I do have to work tonight but it’s a short shift. I really don’t want to. I actually would have gone in early but there was no need so I was rejected. That’s fine by me really.
My stomach has been iffy since 2 nights ago. Like I said, when I talked with Ms. Sexy X last, I had to cut it short I felt so bad. Yesterday, it was okay but by last night it just sort of felt weird. This morning I have the same feeling. I don’t feel sick but it feels like I could be sick. Weird, huh?
I’m feeling much better today as far as emotions go. Depression is a roller coaster and this is expected. I’ve been there, done that, have the shirt… all that shit. You can tell by the mood of my posts. I know I said on Tuesday I felt confused after the call. I really did. After her second call Wednesday night I felt so much better (well except for being sick in the bathroom.) That call meant a lot to me in and of itself.
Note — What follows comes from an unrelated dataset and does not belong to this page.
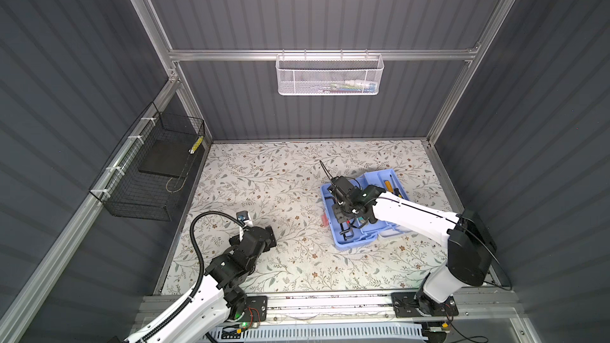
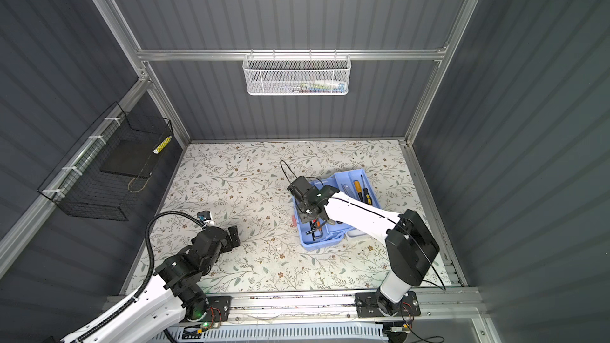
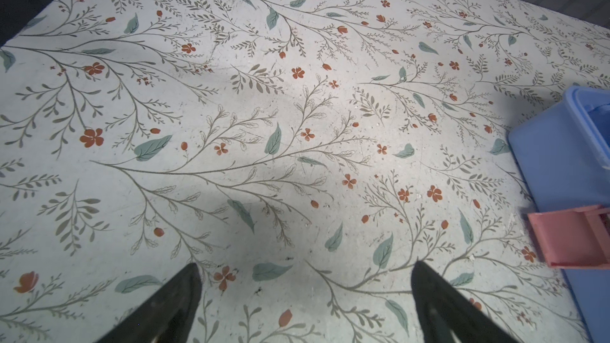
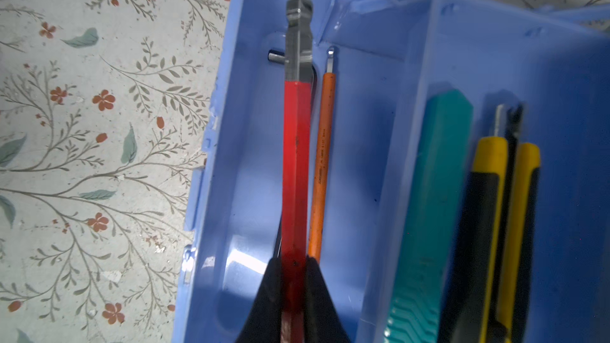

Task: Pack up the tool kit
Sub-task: 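Lower the red hex key beside the black hex key and open the right gripper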

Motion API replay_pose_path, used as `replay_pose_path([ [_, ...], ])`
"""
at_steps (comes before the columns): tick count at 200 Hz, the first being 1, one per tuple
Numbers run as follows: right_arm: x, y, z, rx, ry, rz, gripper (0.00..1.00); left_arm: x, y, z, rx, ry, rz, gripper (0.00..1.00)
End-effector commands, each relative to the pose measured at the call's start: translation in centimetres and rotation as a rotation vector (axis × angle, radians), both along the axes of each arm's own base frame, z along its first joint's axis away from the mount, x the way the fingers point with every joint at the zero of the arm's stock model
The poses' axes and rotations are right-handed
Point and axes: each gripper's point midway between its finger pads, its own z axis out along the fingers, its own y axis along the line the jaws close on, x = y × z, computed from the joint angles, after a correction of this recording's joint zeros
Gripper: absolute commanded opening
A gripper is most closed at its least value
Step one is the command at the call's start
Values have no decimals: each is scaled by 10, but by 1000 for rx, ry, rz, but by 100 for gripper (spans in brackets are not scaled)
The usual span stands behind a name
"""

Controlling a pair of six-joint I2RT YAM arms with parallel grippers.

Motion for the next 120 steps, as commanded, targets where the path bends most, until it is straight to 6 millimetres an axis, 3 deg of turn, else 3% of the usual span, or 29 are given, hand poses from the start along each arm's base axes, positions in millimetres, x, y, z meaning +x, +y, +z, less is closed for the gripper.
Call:
replay_pose_path([
  [1,8,9,5,11,-17,20,0,4,0,8,7,-21,3,100],
  [120,12,24,-43,37,100,20,0,4,0,8,8,-20,3,100],
])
I spent the majority of my day yesterday shopping. I got a few shirts and ingredients to make a lasagna and I also bought a crockpot. That actually took me a few hours believe it or not. I’m lonely at home so I didn’t mind being out so long. I helped this old lady lift a vacuum to her car, she was grateful. I was happy to help.
That reminds me of a small story or rant I suppose. Why do people slow down on entrance ramps when getting on a limited access highway? It drives me nuts. Yes, technically you yield to the traffic already on there BUT the safest way is to speed up and merge so everything flows smoothly. Well, I did that with another SUV (wishing all the while he went faster) and we got inbetween two cars. I’m tempted to go in the left lane upon entry but a SUV is coming up rather fast so I don’t want to cut them off. The SUV behind me is also closing fast but it doesn’t worry me until that SUV in front of me starts to hit his brakes. FUCK. I make a split second decision and punch it and go left. I cut off that SUV but he saw my turn signal and I did give him a second. Of course he honked but I knew he was there the whole time. I thought it was that, get crushed, or go in the shoulder. I don’t regret my decision but I wonder if he honked to let me know he was there or he was angry. Perhaps it was both. I don’t really care. I don’t make it a habit to cut folks off so you can give me this one time. I do get pissed by the slow mergers and people that ride their brakes.